A further irony here is that because of his uncommon skills Meyer had not personally faced total layoff prior to the strikes. He was relatively secure in his part-time job in contrast to the insecurity of his unskilled and semiskilled fellow workers. He also earned more than most of the other workers because of his skills. Despite his comparatively favored situation, he chose to become active in the formation and leadership of the union. It was not necessary for him to jeopardize his protected job status, but he was not one to allow his personal interests to outweigh the struggle for a larger social goal. As a Jew and a Red, he easily identified and bonded with his coworkers, even though few of his fellow workers were Jews and fewer had sympathies for Jews or Communists. He became their leader because he was honest, principled, and competent.

Employers in the Philadelphia truck body industry knew Meyer as a Red and as a union activist and they would not hire him when he applied for a job. He left Philadelphia to find work and soon learned that employers outside of Philadelphia had blacklisted him as well. He tried to get jobs in factories as far away as Hagerstown, Md., and Gloversville, N.Y., but he could not find anything in the truck body industry. His public testimony as a labor representative at the NRA hearings made him a known figure in the industry. His shocks of gray-white hair framing his blue eyes and relatively unlined face helped employers on the lookout for troublemakers identify him.

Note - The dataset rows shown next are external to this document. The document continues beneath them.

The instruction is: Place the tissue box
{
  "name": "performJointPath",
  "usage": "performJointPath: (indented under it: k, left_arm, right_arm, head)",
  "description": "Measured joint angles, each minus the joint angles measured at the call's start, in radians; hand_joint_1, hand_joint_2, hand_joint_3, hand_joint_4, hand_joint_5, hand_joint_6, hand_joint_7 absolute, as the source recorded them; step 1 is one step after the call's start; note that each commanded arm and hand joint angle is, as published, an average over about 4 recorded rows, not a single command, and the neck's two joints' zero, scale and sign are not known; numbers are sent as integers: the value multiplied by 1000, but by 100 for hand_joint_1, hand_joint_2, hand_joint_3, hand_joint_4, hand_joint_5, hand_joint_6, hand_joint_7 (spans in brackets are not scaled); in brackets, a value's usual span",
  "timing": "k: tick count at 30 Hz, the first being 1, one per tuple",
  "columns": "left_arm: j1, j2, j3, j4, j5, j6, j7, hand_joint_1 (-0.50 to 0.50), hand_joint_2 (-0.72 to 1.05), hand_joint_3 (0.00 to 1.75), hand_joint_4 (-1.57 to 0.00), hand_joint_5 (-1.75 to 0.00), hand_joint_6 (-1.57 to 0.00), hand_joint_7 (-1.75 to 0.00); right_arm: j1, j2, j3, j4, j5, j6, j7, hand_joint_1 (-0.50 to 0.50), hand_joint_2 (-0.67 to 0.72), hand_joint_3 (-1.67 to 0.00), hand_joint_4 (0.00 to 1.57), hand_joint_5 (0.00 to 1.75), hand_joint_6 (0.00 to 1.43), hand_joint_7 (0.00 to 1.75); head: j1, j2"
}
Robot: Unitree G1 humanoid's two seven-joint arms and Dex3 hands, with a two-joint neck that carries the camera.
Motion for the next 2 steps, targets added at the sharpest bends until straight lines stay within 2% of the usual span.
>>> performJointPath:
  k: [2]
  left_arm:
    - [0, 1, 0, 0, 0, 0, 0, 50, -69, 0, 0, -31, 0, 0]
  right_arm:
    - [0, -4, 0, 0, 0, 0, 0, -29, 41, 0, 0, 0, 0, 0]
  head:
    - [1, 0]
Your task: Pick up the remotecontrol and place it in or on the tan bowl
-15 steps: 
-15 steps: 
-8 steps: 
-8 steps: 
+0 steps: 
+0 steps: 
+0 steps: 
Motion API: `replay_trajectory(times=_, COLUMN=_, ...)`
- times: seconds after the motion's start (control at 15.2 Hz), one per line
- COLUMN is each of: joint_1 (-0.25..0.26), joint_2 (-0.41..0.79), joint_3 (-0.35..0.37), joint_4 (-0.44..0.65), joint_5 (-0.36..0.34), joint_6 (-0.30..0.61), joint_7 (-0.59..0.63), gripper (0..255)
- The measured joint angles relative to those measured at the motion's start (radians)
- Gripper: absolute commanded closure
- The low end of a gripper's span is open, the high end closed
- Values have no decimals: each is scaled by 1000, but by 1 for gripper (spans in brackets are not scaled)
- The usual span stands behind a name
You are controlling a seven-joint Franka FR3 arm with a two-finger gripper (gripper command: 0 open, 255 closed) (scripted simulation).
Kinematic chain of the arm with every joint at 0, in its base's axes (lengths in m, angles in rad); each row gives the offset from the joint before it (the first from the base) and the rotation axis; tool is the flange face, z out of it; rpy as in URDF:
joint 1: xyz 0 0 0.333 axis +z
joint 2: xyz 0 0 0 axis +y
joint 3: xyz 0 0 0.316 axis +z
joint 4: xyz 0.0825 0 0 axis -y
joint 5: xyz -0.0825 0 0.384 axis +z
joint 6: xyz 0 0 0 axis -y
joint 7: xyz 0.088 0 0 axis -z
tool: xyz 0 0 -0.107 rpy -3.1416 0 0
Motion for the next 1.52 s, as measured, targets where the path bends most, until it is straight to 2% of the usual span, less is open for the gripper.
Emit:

Meyer never worked in the truck body industry again. Ultimately, he had no choice but to open a small auto and truck upholstery business, an especially difficult undertaking considering his lack of resources, the state of the economy, and his lack of business experience. In the late 1930s and early ’40s, despite his struggle to make a living, he was barely able to provide for us. We did not achieve a measure of economic stability until the U.S. entered World War II.


CONTRIBUTOR

Noyma Appelbaum
Noyma Appelbaum

Noyma Appelbaum was born in 1928 in Philadelphia. In his youth, he was a member of the Young Pioneers of America and later the Communist Party. As a journalism student at Temple University, he wrote for and edited the Pennsylvania edition of the Daily Worker. After working in industry for a number of years, he became an educator in the Philadelphia area.